My Madness as a Stay at Home Mom

My Madness as a Stay at Home Mom

Thursday, January 31, 2008


Chewie a.k.a. "The Chewbabe" is in the hospital right now. She got pretty sick tonight so I took her into the doggie ER and she's being checked out. She's currently getting IV fluids to rehydrate her and they are starting tests to see what is going on with her. We had a pretty rough night before I went in with her. Please keep The Chewbabe in your thoughts as we consider her one of our kids.

Wednesday, January 30, 2008

Big day!

Reese had a big day yesterday at school. Word on the street is that she rolled over twice. She was searching for her pacifier and rolled over to get it. Of course she didn't do it once we got home, she came close but never showed us. Go figure. Her teacher said the second time she rolled over she must have worn herself out because she fell asleep on her arm, she just can't seem to get it out from her under after she rolls. We'll keep working on that at home. Friday she'll be four months. Man how time flies. Monday she is scheduled to get her shots which I am sure she will not be too happy about.

Sunday, January 27, 2008

Got Milk?


Got milk? Yup that's my arsenal of breast milk. I'm not sure how much that is (total oz. wise) but I am pretty sure I could feed her for the next two months with what's in there. It's a good thing we got rid of all the meat we had because there's not much room for anything else. Our new fridge will be able to hold all this and more. (It's 7 gallon size zip lock bags full o' milk)

time spent at the new house

Me and Reese at the house

Bading family at their new abode


Chewie playing nicely with her baby

Reese fits perfectly under the cabinets.....not for long


BUSTED! She's her father's daughter


Reese had to sit in the corner after we busted her drinking.


I now enjoy chewing on the side, makes my teeth feel better.

Too much wood, from floor to ceiling cleaning that takes about 2 hours....did I mention there's more wood in the dining room....next scheduled cleaning will be in July
Reese chillin' in her Bumbo while we cleaned the house

Thursday, January 24, 2008

Reese is like her Mom...she loves to talk

As you can see little Miss Reese loves to talk. I love to listen and talk back. Her new routine is to wake up around 5:45 a.m. and talk to herself. I let her talk while I get some things ready in the morning. She has a little pink elephant in her crib and she rolls half way over and looks up at it and talks. It's really cute. This clip is from the other night. She talks to us while we cook dinner.

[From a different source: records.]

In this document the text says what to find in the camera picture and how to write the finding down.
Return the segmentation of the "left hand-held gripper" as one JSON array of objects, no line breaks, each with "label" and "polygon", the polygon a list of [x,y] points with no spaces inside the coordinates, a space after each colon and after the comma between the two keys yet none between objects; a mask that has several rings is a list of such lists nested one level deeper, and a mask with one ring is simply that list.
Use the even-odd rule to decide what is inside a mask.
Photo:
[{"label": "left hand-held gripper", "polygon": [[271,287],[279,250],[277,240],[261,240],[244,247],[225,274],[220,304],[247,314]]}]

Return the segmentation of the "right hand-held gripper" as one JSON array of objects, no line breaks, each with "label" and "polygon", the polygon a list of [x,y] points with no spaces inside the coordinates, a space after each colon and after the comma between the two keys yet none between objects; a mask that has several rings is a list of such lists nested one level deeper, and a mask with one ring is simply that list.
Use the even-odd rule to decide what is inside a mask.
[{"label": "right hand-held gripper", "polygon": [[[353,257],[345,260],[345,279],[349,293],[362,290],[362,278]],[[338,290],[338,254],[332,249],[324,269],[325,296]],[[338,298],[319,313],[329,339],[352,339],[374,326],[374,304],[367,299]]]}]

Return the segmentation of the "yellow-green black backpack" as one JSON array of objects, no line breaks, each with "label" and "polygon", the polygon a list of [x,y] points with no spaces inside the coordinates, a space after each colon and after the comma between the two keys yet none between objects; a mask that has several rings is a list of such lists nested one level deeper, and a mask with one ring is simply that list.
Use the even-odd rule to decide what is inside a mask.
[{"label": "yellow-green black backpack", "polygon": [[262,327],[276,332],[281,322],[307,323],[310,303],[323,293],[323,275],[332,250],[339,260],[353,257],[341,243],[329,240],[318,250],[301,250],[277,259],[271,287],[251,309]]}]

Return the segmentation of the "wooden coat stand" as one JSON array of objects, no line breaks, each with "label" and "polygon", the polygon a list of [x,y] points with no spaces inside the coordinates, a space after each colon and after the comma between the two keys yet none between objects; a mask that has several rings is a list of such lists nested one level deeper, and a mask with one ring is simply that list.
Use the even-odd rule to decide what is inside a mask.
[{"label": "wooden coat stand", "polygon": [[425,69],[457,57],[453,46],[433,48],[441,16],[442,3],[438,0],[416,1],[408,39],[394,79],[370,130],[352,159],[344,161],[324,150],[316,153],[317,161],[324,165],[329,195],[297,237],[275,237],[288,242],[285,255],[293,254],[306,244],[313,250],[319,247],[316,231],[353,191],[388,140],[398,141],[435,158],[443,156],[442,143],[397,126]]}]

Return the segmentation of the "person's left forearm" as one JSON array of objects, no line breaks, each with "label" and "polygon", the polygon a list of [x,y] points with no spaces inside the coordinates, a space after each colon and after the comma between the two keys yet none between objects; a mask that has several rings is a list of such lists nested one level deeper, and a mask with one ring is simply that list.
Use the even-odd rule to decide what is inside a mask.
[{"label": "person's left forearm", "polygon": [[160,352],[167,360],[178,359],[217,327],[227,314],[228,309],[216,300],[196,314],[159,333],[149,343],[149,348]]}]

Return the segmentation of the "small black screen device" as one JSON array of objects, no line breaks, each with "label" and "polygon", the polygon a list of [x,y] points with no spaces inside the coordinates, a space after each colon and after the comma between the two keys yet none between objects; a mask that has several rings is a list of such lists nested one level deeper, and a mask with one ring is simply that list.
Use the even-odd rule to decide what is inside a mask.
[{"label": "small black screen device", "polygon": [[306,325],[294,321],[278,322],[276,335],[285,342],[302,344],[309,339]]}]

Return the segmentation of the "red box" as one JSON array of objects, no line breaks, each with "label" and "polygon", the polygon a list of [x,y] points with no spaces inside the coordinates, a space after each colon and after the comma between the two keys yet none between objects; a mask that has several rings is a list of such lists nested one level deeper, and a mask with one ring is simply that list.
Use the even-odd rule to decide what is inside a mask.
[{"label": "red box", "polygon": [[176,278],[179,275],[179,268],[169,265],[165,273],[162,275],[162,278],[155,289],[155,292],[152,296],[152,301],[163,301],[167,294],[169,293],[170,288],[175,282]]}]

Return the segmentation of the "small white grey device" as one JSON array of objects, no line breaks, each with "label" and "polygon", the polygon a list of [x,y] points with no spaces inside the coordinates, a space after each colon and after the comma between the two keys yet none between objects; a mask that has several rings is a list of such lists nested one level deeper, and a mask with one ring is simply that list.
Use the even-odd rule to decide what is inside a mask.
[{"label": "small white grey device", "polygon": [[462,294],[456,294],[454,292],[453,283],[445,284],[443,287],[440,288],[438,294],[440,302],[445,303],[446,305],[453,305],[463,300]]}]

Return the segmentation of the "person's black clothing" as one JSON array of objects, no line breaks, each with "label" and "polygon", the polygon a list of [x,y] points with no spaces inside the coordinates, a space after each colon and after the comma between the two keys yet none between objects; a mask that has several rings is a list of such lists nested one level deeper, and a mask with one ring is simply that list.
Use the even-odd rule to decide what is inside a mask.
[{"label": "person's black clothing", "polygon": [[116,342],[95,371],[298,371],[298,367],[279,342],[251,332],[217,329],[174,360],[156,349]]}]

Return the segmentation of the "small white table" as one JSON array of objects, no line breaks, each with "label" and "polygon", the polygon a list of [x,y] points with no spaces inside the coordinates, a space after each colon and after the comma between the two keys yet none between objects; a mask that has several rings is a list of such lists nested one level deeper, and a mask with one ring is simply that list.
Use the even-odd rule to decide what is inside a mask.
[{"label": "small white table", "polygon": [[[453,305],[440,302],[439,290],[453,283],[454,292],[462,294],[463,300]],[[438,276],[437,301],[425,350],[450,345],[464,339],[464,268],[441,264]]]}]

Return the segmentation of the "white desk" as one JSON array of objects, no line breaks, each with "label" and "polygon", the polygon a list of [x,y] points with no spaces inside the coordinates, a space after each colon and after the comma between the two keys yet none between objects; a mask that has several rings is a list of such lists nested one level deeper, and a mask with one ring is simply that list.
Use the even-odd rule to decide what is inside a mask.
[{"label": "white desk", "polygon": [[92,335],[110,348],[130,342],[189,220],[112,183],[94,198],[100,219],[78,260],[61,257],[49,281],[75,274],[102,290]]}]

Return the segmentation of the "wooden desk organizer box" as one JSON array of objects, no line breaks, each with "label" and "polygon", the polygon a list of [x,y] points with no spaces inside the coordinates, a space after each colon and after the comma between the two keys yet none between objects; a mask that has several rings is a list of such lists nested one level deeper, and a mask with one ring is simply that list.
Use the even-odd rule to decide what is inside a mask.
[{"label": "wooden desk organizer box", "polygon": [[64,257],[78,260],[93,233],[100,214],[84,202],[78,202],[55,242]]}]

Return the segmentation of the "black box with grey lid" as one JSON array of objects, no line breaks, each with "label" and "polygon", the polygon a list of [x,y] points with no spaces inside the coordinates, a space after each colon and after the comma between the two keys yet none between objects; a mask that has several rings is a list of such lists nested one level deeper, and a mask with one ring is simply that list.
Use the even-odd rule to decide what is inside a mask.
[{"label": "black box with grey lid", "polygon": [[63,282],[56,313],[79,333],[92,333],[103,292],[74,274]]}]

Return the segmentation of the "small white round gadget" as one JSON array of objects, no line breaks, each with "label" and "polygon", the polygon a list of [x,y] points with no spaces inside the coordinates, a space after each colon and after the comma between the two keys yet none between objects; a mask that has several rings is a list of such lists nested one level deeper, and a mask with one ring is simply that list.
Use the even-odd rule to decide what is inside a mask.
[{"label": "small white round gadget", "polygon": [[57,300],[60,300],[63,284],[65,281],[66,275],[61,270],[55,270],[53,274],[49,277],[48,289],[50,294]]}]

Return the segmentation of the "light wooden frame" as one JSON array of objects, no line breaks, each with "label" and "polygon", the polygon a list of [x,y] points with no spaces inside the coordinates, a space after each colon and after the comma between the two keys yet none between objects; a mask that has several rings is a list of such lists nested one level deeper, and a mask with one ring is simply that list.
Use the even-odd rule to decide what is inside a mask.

some things I will never understand

A few years ago I went to the Post Office to buy some stamps. I wanted to use a credit card because as we all know I NEVER carry cash. My Nana once gave me $20 dollars in small bills to keep in my glove box in case I got stuck somewhere but I never have any cash in my wallet. Ryan yells at me for that all the time. So anyway, I go to use the credit card and the wonderful postal worker tells me I can not use the card because on the signature line I had written "Ask for ID" (I am big into not being a poor sucker of identity theft) So I explain to her all she has to do is look at my ID and see that I am the card holder. She continues to be dumb and says I can't use the card. So I pull out another card which is unsigned. I asked if I can use that and she said as long as it's signed. So I signed the card in front of her and she allowed me to use it. I never fully understood that because anyone could have taken my card signed my name and used it, but she wouldn't let me use the card that said "Ask for ID" when I could prove it was my card. STUPID!
So today I went to the hospital so I could pay my bill from childbirth...I know I know almost 4 months since I had her but I like to take my time doing things esp. if it means having to give away some of my money. I am cheap and if it's a significant amount of money I don't like seeing my bank account go down, I only like for it to go up. So I asked for itemized statements a while back and was told that I can not ask for them over the phone I would have to go to the hospital and ask for them.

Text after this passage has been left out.